Swedish private equity firm EQT has announced plans to acquire Kakaku.com, the company behind the popular Tabelog restaurant review and booking platform, in a deal expected to be valued around ¥590 billion ($3.74 billion).

EQT said it has launched a bid to take the company private with an offer of ¥3,000 per share. Following the news, shares in Kakaku.com — which also operates Japan’s largest product and price comparison website of the same name — rose to ¥3,300 at the market’s opening on Wednesday.

Many restaurants in Japan use Tabelog in place of their own website, using it to manage bookings and show photos, menu details and payment methods. The site is available in Japanese, English and Korean, as well as simplified and traditional Chinese.

In addition to Tabelog, and its namesake website, Kakaku.com operates job search platform Kyujin Box. The parent company was founded in 1997.

Tetsuro Onitsuka, an Asia partner at EQT, said Kakaku.com had built “trusted services that are deeply embedded in everyday life in Japan.” The move, he added, illustrated the Swedish company’s “long-term commitment” to the Asian powerhouse.

EQT has deepened its investments in Japan. Last July, it made a $2.7 billion offer to take elevator and escalator manufacturer Fujitec private. This was followed by a $320 million offer to take digital healthcare platform CareNet private. In January, it made a $371 million offer in pursuit of IT services company Mamezo.

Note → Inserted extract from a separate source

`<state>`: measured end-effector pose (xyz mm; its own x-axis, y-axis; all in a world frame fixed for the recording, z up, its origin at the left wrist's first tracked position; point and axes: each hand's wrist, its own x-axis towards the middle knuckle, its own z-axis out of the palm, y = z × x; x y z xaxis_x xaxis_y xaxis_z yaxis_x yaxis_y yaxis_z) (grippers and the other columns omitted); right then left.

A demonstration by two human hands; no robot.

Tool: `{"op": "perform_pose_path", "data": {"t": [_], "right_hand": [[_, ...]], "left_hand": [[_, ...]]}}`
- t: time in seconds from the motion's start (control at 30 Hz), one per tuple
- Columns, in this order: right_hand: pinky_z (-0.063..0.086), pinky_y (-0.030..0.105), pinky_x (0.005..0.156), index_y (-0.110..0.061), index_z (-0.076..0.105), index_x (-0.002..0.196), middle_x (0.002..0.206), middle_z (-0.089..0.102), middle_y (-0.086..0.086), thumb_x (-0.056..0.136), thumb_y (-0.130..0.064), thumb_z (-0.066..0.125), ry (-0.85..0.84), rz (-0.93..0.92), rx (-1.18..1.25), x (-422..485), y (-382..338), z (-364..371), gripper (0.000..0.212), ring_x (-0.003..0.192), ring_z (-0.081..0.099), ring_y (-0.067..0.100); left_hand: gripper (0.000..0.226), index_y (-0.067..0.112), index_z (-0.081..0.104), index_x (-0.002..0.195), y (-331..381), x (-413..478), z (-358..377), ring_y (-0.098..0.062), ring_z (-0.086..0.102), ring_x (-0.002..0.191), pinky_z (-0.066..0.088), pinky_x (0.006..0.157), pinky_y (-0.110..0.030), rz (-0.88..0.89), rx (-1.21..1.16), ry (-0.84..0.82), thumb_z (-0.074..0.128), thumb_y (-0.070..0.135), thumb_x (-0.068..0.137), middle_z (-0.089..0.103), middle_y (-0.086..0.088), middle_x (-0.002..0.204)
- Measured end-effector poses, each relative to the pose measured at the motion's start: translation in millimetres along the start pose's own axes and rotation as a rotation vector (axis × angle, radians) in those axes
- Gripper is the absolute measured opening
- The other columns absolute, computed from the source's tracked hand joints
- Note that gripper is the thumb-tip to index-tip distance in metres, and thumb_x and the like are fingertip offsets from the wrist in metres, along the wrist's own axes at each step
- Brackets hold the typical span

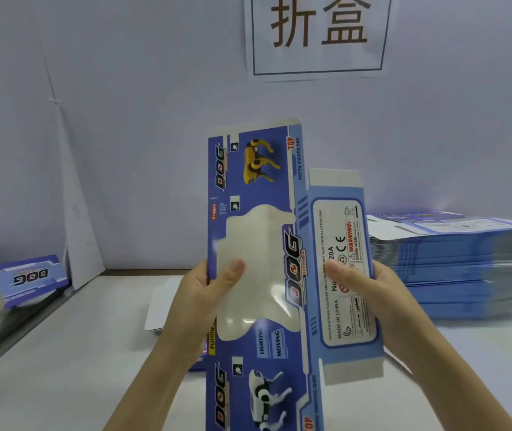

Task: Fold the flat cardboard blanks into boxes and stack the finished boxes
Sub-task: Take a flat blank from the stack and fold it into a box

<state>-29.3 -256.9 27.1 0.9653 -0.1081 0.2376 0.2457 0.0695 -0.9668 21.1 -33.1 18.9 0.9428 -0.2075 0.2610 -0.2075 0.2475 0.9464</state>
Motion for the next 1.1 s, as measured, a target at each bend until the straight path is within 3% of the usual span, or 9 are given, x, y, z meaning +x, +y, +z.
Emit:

Conni Jonsson, EQT’s founder, said in an interview last year that Japan had “a really good chance at becoming the biggest and most important investment market for us in Asia.”

Fueled by well-received corporate governance reforms, Japanese companies are increasingly of interest to foreign investors, with 2025 being a record year for deals amounting to hundreds of billions of dollars.

Billionaire investor Warren Buffett has spoken glowingly of Japan’s potential and, through his Berkshire Hathaway holding company, bought significant stakes in Japanese trading companies including Sumitomo, Itochu and Mitsubishi.

American firm Elliott Investment Management has also bought stakes in several Japanese companies, including air-conditioning manufacturer Daikin and shipping giant Mitsui O.S.K. Lines.

In March, Elliott reached a deal to take Toyota Industries private, in what is expected to become the largest-ever acquisition of a Japanese company.

But not all foreign bids have panned out.

Canadian firm Alimentation Couche-Tard’s Seven & I Holdings takeover effort failed spectacularly, with it ultimately withdrawing its offer in 2025.